慢慢伸出手,绫兮虽然脸上没有表情,心中却甚是忐忑。

“皇…皇上……”

“别动。”萧衍从不顾绫兮的话,轻轻地摸上她的脸,将她嘴边的糕点屑末取下。

绫兮一看这个情况,哑然失笑:“原来是这样,臣妾失态了。”

萧衍从却没有笑,只是看着她。

在一瞬间,萧衍从的温柔殆然消失。他忽地将怀中的绫兮摁在椅上,起身压进。

绫兮大惊失色,原来,冰凝的多心是对的。

“皇…皇上……”

“绫兮,你为何如此惊恐?”萧衍从的表情霎那间严肃起来。

“我…”绫兮见他的语气不似是开玩笑,总而言之,不能在此时暴露出销魂散的事情,“皇上…这是在御书房……”

萧衍从信了她的话,笑道:“怕什么,他们都下去了。这里只有你我两人…”

说罢,萧衍从不再听绫兮说什么,开始褪去绫兮的衣服。

不要……

萧衍从自顾自地吻她,如玉般的肌肤,更是激起了他的欲望。

绫兮绝望了,难道…这真的是她的归宿……

她继续喊,却又不敢喊大声。让门外的人听见,岂不是要闹更大的笑话吗?

她更没想到,此时会出现的那个人。

萧喻辞刚想踏进,远远地看见这一幕,瞳孔骤然收缩。

绫兮被压得透不过气,猛地一惊,看到了久远伫立的萧喻辞,忽然就不叫了。

另个人对视了片刻,默默无语。

喻辞……绫兮只是在心中将这个名字念了千遍,却没有眼泪。她狠狠地咬了咬唇,手放在腰间,“唰”地一下,解开腰带,迎合着萧衍从的一举一动。

萧喻辞*了一下,头也不回地走了。看不清此刻他脸上的表情。

绫兮在心里忘情地笑着,她这么做,究竟是在干什么?是想给他一点惩罚么。但是…她为什么不能发自内心的高兴。世间万物都有利有弊,如同此刻的她,伤人三分,伤己七分。

绫兮的表情瞬间凝固,忽然推开萧衍从:“皇上…臣妾刚想起来,今日来红了…恐不方便侍寝。”
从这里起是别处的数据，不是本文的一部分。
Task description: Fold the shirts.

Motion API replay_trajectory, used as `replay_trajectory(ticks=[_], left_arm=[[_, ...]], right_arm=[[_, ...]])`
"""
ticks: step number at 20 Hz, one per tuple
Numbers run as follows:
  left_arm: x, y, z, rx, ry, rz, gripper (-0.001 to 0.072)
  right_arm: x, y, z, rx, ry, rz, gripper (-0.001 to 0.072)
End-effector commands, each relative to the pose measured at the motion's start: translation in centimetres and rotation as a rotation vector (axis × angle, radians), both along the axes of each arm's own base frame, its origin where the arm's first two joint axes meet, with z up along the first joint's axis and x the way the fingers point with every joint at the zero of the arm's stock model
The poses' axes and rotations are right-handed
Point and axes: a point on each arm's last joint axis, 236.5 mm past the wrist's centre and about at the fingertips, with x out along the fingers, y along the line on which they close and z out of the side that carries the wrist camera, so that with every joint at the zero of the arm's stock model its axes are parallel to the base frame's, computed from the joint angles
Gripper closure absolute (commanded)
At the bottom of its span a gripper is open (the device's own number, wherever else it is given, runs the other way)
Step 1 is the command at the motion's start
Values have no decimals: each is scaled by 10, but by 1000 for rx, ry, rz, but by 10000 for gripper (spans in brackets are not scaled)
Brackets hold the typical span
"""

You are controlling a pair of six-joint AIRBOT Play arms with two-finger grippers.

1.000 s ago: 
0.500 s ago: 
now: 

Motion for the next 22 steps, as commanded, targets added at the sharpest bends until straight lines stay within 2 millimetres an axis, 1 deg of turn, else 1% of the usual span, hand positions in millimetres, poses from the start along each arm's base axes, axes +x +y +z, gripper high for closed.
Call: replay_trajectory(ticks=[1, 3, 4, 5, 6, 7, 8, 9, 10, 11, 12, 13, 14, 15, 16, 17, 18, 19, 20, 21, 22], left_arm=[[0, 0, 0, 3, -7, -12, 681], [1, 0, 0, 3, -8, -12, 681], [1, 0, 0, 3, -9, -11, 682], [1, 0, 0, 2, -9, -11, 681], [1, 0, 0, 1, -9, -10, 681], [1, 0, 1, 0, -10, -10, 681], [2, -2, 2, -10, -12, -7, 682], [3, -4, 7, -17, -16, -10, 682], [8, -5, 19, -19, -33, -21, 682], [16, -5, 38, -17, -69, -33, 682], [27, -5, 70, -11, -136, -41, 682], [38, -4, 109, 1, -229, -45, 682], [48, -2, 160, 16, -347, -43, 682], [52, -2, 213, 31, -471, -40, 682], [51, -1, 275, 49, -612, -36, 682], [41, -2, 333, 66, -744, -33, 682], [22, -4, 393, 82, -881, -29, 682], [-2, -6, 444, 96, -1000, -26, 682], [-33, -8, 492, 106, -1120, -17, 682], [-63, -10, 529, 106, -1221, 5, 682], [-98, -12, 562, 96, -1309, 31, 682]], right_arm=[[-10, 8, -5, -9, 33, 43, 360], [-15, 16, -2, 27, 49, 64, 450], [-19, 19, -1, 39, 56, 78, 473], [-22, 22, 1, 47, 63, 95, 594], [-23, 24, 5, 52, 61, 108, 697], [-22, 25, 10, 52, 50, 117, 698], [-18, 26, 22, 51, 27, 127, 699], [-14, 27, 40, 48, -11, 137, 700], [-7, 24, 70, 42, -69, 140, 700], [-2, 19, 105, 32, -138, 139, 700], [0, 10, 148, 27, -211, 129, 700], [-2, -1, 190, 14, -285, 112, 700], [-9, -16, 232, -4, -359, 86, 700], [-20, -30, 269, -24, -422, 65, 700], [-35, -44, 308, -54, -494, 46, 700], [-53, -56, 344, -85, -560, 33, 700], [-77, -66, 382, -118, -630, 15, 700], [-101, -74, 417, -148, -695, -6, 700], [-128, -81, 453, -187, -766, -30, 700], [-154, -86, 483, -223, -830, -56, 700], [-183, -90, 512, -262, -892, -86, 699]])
萧衍从骤地停住,将信将疑地看着她:“那一开始为何不告诉朕。”

绫兮眼神闪烁着:“臣妾一时忘了,又怕饶了皇上的兴致…”

“朕的兴致,恐是已经被你扫光了。”萧衍从坐起来,一副极不满意的样子。

绫兮不顾衣衫不整,立刻下跪:“臣妾该死,臣妾该死。”

看着绫兮惶恐的表情,萧衍从也不想说什么,只是瞄了一眼,又拿起奏折:“罢了罢了,真的奏折尚未看完,你先回去吧……”

“是。”绫兮不敢擅自起身,低着头,缓缓退下。

“等等。”萧衍从忽然叫住她。

绫兮一愣。

“将衣服整理好吧。”

绫兮松了一口气,看到自己衣衫不整,于是回头又向萧衍从行了个礼,待整理好凌乱的衣衫和头发,绫兮走出了御书房。

“娘娘。”冰凝看见她,什么事也不知道,上前搀扶。

绫兮表现出若无其事的样子,唯一让她不放心的是……

她回眸看了一眼,什么也没说,扬长而去。

夜,静的出奇。

☆、第二十八章 生死忘(上)

第二天一早,萧羽茉便来了幽岚居,一见绫兮正若无其事地喝茶,心中有所不快:“绫兮姐姐,你和皇兄怎么了?”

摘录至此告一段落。